* TASK DIRECTIONS
Every line from the one containing "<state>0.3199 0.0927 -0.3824" to the final line of the material below must be reproduced exactly; leave out all other lines.
========
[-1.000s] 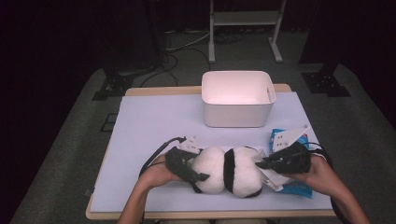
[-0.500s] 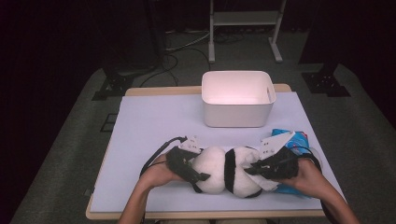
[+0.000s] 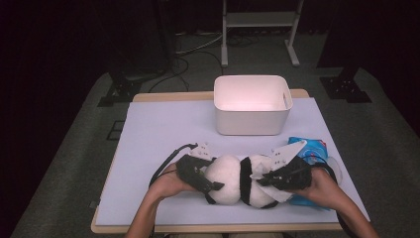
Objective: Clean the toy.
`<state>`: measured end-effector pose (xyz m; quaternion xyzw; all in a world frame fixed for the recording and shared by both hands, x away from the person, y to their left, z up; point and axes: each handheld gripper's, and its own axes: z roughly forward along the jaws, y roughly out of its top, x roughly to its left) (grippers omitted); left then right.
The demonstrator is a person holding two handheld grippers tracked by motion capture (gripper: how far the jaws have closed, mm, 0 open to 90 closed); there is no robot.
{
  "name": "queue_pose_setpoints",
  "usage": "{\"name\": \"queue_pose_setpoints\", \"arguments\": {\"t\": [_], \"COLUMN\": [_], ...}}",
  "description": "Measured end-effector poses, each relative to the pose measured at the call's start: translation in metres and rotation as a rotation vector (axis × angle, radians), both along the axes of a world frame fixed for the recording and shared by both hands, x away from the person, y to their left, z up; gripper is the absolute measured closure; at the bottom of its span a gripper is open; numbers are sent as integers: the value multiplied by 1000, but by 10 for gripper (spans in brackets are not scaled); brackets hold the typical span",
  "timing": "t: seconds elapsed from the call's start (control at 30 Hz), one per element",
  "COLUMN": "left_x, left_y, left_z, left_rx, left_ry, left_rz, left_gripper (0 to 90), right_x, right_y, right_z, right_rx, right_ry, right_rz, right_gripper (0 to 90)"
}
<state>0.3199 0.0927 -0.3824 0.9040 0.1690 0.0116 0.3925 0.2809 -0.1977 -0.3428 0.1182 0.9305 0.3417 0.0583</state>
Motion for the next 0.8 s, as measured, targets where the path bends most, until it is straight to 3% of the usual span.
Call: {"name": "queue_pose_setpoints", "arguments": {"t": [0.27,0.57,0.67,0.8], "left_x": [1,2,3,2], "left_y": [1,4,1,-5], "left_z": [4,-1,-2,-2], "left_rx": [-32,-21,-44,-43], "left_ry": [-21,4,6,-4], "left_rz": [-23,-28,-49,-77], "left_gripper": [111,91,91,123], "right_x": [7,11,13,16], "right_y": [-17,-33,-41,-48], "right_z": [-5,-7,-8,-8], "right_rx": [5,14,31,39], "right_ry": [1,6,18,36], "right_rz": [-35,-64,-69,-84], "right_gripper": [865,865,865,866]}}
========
* FINISHED TASK
<state>0.3199 0.0927 -0.3824 0.9040 0.1690 0.0116 0.3925 0.2809 -0.1977 -0.3428 0.1182 0.9305 0.3417 0.0583</state>
Motion for the next 0.8 s, as measured, targets where the path bends most, until it is straight to 3% of the usual span.
Call: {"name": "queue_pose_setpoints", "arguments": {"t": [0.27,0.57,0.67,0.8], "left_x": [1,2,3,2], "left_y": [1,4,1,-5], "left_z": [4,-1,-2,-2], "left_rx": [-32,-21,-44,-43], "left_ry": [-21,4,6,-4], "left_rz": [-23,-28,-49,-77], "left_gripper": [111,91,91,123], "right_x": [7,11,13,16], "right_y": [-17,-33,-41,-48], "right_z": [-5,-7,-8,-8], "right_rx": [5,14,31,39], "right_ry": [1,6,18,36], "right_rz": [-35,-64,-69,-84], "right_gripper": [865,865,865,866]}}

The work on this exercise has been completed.